There are questions here that may never be answered.
First among them is how is it that the Lieutenant who answered the call first allowed a two year veteran of the force to make such an arrest without even taking the statement of the complainant.
In fairness to Aparicio, he was open and clearly honest in his testimony and may well have begun to acquire doubts about his actions that day. But the fact remains that there was someone with a much higher level of experience on the scene that day who chose not to make that arrest himself. Inquiring minds would like to know why.

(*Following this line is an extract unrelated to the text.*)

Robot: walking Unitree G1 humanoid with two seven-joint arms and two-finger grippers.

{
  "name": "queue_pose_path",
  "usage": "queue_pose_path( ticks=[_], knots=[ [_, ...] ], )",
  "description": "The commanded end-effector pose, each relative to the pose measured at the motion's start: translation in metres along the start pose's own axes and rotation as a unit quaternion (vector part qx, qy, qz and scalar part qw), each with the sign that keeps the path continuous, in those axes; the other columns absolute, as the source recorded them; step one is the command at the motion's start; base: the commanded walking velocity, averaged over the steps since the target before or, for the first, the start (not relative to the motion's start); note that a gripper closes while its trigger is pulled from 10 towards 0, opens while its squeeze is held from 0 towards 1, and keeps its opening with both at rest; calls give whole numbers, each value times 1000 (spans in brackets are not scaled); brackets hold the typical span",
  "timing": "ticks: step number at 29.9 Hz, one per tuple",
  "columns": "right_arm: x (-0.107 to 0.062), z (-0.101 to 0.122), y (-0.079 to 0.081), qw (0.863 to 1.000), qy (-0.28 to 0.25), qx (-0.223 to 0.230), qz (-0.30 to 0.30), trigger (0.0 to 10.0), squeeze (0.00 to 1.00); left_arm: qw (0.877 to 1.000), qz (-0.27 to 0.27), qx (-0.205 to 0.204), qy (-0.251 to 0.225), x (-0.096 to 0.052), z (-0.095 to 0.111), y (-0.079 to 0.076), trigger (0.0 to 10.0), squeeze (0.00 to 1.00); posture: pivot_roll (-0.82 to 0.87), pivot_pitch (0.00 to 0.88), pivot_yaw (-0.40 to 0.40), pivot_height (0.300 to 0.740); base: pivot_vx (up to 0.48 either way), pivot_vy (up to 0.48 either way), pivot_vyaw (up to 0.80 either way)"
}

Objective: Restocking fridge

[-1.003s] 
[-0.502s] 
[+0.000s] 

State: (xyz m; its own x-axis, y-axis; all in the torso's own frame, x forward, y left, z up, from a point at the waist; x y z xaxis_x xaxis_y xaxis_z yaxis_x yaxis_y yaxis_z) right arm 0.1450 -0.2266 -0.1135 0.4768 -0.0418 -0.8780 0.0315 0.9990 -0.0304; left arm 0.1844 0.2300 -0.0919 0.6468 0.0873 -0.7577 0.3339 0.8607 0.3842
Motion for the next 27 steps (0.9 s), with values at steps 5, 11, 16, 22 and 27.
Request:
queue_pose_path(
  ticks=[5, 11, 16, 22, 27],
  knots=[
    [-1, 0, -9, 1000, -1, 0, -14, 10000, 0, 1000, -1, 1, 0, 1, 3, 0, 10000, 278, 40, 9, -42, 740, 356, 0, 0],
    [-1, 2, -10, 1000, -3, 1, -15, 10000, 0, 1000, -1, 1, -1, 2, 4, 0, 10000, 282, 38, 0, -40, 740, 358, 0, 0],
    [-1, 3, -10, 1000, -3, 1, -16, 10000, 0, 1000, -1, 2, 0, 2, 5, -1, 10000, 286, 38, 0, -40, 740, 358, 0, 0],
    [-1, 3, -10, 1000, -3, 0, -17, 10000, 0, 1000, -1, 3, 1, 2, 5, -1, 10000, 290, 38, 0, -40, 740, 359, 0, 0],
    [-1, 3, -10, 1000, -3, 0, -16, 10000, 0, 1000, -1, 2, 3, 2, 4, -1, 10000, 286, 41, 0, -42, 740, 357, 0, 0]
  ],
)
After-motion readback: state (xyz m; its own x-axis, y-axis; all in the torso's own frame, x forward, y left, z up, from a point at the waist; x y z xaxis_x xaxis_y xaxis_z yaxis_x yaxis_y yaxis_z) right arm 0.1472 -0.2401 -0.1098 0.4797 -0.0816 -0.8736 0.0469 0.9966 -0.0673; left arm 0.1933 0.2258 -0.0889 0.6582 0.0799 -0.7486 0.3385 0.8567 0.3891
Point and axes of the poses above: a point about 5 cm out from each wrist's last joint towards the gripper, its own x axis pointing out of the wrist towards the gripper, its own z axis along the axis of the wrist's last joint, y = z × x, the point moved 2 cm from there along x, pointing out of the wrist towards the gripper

Further, there is the purely coincidental juxtaposition of the hearing on the same day that Anytown USA spent a huge amount of money hammering Assemblywoman Michele Fiore on TV for having the nerve to introduce a bill allowing concealed carry permit holders to carry those weapons in previously “gun free” zones as a matter of self defense. Could Judge Lynch have been influenced by those TV spots while having her morning coffee? Is she a closet gun-grabber? That, we probably won’t know; but this, we do. In 2012, she had the lowest retention survey numbers of the Washoe County Justice Court judges, just squeaking past 51%. I’m not always influenced by what lawyers think, but I saw this judge in action.
And finally, there is the clearly-shaped testimony by the painting company and the people who nominally work for the apartment complex trying to protect their jobs and saying whatever the ADA wanted them to. They evicted Norrell after the incident, and I suspect the civil suit will put his children through college.
This judge, this hearing, is walking, talking proof that Fiore’s bill needs to be passed.
These charges never should have been brought in the first place; but now that they are, when this is tried in front of a real judge in a real court, Norrell and his counsel, Bergeron, have the opportunity to set a huge precedent in Northern Nevada.
And the legislators, meeting just 25 miles away, should take note and never let this sort of judicial farce happen again.